- Interactive map of Kioichō
- Coordinates: 35°40′54″N 139°44′02″E﻿ / ﻿35.681578°N 139.733894°E
- Country: Japan
- Region: Kantō
- Prefecture: Tokyo
- Special Ward: Chiyoda
- Neighbourhood: Kōjimachi

Population (2017)
- • Total: 452
- Time zone: UTC+9 (JST)
- Postal code: 102-0094
- Area code: 03
- Vehicle registration: 品川

= Kioichō, Chiyoda, Tokyo =

Kioichō (紀尾井町) is a district located in Chiyoda, Tokyo.
Once a samurai town, the name of the district is a portmanteau derived from the names of the Kii clan, the Owari clan, and the Ii clan, all of whom had residences there during the Edo era. The Hotel New Otani Tokyo, Sophia University, Yahoo!
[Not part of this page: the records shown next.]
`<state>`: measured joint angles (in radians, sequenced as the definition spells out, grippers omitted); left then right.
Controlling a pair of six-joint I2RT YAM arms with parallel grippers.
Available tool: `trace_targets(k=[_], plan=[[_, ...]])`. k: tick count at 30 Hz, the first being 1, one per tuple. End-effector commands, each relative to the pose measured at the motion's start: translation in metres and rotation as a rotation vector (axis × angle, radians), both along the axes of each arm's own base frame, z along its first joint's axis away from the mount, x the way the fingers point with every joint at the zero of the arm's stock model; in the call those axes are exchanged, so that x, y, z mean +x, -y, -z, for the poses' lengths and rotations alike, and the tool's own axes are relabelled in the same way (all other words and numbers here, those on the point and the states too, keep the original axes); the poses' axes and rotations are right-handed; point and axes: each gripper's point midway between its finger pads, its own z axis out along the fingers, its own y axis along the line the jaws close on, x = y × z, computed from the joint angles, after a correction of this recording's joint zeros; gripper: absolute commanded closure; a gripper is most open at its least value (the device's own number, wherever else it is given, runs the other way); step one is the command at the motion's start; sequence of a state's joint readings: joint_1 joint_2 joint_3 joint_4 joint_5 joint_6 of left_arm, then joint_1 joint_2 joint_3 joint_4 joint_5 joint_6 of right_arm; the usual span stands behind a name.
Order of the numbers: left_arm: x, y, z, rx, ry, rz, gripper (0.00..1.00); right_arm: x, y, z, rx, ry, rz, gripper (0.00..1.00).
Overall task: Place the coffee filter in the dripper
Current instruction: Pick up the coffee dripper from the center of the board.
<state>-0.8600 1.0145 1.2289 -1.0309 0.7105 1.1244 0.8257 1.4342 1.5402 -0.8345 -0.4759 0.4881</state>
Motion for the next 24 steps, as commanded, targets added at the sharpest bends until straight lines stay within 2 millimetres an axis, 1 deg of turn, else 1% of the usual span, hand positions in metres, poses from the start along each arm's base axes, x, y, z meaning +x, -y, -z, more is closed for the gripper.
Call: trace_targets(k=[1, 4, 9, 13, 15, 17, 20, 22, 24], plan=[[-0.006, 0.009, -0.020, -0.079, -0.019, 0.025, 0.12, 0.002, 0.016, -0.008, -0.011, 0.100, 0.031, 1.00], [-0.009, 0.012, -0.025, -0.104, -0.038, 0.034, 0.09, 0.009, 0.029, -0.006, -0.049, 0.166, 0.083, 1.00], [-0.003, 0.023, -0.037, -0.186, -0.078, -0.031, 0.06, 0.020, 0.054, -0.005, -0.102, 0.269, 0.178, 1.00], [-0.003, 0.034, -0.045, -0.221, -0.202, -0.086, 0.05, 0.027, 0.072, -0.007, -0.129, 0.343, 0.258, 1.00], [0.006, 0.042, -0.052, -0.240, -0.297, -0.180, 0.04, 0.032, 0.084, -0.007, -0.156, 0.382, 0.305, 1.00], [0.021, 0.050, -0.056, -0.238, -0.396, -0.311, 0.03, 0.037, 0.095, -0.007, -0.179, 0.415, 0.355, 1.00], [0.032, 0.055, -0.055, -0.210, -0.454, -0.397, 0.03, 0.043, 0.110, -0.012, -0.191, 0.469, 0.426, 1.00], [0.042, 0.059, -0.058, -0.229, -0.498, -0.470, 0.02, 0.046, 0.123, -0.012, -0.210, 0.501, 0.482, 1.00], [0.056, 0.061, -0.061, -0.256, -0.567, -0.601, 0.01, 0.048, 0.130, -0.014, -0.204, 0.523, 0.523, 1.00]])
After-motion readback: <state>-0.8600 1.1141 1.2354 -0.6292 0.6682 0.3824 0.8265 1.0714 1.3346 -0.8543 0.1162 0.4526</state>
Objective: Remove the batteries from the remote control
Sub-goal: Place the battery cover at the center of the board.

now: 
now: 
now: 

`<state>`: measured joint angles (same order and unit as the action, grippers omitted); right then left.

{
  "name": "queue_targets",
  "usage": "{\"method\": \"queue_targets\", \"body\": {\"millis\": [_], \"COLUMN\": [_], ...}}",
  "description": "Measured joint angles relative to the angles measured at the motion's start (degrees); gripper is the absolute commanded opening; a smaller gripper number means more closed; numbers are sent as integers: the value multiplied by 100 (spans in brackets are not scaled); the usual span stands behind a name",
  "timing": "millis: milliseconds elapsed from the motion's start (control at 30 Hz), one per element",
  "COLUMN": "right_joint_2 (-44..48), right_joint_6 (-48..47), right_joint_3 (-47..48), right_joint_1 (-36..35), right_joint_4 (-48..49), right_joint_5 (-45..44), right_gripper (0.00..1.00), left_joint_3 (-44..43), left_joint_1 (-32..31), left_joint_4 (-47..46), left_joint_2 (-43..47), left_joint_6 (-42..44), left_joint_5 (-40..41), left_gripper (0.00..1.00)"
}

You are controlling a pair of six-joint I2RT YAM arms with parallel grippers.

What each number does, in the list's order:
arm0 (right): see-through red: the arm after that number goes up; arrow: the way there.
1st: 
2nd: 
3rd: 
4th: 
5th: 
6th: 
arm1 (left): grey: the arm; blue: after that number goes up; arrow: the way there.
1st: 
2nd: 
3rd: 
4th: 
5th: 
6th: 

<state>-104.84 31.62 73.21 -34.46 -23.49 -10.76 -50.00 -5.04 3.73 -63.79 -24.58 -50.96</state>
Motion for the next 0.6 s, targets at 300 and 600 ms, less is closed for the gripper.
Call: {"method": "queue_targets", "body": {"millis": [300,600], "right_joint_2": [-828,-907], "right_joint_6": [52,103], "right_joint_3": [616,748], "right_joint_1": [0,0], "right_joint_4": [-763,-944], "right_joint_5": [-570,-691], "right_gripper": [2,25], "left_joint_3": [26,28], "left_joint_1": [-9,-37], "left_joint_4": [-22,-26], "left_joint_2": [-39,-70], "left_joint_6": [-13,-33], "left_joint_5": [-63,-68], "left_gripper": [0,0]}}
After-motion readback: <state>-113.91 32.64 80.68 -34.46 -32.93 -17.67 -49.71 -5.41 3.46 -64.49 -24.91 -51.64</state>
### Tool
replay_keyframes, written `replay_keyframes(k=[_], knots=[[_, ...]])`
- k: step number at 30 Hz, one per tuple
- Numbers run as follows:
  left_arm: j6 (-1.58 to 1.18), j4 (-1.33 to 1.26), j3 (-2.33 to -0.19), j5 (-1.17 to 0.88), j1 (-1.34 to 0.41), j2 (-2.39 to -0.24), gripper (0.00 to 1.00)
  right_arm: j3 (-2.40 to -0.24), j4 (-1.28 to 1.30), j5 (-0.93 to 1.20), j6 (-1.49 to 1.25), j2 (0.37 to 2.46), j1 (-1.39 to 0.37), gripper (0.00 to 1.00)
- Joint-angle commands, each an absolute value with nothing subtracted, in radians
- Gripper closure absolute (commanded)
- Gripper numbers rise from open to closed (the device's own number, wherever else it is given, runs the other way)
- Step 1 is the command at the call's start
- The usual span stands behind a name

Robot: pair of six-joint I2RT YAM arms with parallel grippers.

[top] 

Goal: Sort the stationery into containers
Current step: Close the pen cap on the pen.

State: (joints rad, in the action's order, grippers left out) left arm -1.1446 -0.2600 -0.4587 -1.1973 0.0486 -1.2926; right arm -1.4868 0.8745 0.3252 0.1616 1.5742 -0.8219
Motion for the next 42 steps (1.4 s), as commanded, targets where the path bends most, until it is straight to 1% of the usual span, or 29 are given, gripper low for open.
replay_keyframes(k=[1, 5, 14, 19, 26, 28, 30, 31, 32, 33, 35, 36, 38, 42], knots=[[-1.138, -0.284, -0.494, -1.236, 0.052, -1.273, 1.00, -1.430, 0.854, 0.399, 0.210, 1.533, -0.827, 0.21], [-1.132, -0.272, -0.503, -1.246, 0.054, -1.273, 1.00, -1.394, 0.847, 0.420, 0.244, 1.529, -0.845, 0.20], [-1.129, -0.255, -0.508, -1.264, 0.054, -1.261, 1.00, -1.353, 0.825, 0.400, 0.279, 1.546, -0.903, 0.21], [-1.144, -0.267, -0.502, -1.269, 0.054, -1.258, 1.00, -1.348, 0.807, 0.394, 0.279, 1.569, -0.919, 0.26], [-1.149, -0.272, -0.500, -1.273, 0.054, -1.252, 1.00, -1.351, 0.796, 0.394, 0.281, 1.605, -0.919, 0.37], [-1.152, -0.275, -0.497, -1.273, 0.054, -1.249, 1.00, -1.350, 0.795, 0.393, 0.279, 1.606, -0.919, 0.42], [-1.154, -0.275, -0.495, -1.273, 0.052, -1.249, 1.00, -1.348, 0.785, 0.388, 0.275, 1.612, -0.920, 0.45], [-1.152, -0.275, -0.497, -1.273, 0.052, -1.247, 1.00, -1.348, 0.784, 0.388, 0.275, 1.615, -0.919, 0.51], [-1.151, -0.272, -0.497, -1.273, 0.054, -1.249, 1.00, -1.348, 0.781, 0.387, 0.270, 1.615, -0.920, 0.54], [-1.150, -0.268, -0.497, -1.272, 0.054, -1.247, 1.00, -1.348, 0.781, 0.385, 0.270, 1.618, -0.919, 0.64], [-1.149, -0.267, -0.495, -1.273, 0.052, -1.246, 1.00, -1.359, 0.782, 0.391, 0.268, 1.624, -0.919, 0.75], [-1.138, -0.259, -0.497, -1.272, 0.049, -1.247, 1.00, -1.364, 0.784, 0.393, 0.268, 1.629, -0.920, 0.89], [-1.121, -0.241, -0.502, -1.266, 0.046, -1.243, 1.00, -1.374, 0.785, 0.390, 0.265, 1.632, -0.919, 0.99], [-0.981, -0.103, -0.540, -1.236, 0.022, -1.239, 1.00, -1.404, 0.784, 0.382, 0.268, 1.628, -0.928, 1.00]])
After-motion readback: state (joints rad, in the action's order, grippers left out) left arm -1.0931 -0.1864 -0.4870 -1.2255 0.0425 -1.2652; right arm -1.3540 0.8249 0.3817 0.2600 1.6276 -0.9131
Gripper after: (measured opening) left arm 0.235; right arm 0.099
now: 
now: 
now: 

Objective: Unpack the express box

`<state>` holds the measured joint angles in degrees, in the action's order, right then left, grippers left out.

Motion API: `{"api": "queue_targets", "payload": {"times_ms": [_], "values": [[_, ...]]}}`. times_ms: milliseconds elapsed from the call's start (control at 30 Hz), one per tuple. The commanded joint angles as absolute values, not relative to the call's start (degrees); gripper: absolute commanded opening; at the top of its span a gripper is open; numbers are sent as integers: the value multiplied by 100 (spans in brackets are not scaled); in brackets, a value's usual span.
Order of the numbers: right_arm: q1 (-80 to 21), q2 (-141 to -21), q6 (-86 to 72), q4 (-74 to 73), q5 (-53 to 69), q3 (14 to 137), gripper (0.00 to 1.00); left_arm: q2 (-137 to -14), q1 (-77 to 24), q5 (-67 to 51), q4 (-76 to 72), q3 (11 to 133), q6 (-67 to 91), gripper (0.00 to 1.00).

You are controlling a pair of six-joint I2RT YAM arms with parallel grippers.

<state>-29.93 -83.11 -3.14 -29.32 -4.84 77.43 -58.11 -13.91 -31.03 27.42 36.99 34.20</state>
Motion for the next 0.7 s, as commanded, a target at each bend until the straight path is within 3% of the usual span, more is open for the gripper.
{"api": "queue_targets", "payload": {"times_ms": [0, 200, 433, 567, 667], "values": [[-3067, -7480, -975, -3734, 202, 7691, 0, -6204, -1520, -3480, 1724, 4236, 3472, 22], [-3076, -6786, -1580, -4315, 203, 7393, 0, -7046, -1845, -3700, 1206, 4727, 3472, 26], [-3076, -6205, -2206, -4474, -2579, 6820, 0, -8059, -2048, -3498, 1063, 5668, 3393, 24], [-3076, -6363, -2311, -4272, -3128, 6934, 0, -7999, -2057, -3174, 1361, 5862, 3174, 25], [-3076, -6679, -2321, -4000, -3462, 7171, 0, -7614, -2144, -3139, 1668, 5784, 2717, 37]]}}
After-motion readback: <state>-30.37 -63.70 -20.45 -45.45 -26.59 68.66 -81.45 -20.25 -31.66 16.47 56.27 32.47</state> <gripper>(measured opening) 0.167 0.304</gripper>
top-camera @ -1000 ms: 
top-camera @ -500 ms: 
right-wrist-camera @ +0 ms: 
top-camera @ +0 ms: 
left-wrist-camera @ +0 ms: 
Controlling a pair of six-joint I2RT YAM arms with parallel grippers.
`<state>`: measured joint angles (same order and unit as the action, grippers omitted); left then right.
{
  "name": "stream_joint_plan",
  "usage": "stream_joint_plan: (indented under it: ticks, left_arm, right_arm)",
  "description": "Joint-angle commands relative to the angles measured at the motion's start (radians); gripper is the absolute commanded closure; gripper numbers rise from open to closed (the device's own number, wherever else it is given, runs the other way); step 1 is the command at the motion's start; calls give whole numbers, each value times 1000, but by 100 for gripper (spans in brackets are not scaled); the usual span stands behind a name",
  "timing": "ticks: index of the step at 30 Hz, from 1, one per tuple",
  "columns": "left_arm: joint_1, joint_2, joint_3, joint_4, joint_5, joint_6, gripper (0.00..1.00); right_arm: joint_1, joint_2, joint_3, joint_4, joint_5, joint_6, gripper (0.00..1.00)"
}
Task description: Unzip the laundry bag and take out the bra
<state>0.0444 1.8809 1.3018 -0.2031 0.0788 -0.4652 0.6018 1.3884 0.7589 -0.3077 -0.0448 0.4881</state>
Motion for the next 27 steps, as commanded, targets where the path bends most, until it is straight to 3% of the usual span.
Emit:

Corporation, and Shimizudani Park are located within the district.

==Education==
Chiyoda Board of Education operates public elementary and junior high schools. Banchō Elementary School (千代田区立番町小学校) is the zoned elementary school for Kioichō. There is a freedom of choice system for junior high schools in Chiyoda Ward, and so there are no specific junior high school zones.